Aswan - Philae Temple

On Location - Philae Temple, Aswan, Egypt

The Philae Temple Complex is around 2,500 years old and located on an island a short distance from Aswan in Upper Egypt. In the words of author Amelia B. Edwards:


“The approach by water is quite the most beautiful. Seen from the level of a small boat, the island, with its palms, its colonnades, its pylons, seems to rise out of the river like a mirage. Piled rocks frame it on either side, and the purple mountains close up the distance. As the boat glides nearer between glistening boulders, those sculptured towers rise higher and even higher against the sky. They show no sign of ruin or age. All looks solid, stately, perfect. One forgets for the moment that anything is changed. If a sound of antique chanting were to be borne along the quiet air–if a procession of white-robed priests bearing aloft the veiled ark of the God, were to come sweeping round between the palms and pylons–we should not think it strange”. — Amelia B. Edwards, A thousand miles up the Nile / by Amelia B. Edwards, 1831-1892, p. 207.


The Temple of Isis was originally located upon the island of Philae, which meant "the end" in Ancient Egypt language and marked the southernmost boundary of the historic nation. It was one of the last temples dedicated to the cult of Isis, who was worshipped for bringing her husband Osiris back to life after he was murdered and dismembered by his brother Seth. Iris and Osiris went on to have a son, Horus, who was one of the most important Ancient Egyptian deities, and the goddess therefore earned the title "Mother of God".


When the Aswan Dam was constructed in the 1960s, Philae Island and the temple perched upon it were almost completely lost underwater. Thanks to the efforts of UNESCO and the Egyptian government, the Temple of Isis was painstakingly taken apart and rebuilt on higher ground, in its current location on Agilkia Island.

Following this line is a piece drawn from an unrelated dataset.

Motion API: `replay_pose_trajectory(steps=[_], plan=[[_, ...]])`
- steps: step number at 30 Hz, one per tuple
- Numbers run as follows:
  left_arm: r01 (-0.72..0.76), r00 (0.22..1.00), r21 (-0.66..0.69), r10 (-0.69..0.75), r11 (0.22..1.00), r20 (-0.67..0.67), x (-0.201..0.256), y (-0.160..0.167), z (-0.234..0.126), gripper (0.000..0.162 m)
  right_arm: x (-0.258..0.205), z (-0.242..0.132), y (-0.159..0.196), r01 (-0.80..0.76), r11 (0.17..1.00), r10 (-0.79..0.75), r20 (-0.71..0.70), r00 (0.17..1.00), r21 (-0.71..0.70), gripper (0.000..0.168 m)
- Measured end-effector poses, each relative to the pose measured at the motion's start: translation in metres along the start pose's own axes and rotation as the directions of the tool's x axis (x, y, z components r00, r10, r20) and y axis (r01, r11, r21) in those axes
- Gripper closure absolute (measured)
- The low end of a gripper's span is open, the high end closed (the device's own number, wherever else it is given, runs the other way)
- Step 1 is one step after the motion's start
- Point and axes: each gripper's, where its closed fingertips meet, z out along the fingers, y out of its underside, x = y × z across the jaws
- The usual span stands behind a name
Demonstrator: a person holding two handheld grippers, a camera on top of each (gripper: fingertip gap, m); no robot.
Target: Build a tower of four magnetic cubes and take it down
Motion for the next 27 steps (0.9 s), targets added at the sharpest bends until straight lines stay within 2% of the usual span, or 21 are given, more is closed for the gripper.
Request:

Despite flooding and vandalism by early Christians, the Temple of Isis is one of Egypt's most spectacular sanctuaries. The columns of its hypostyle hall are amazingly well-preserved, and reliefs like the carvings of musical scenes in the Temple of Hathor have retained much of their ancient beauty. A favourite of Victorian artists was the unfinished Kiosk of Trajan, a pavilion also known as the "bed of Pharaoh".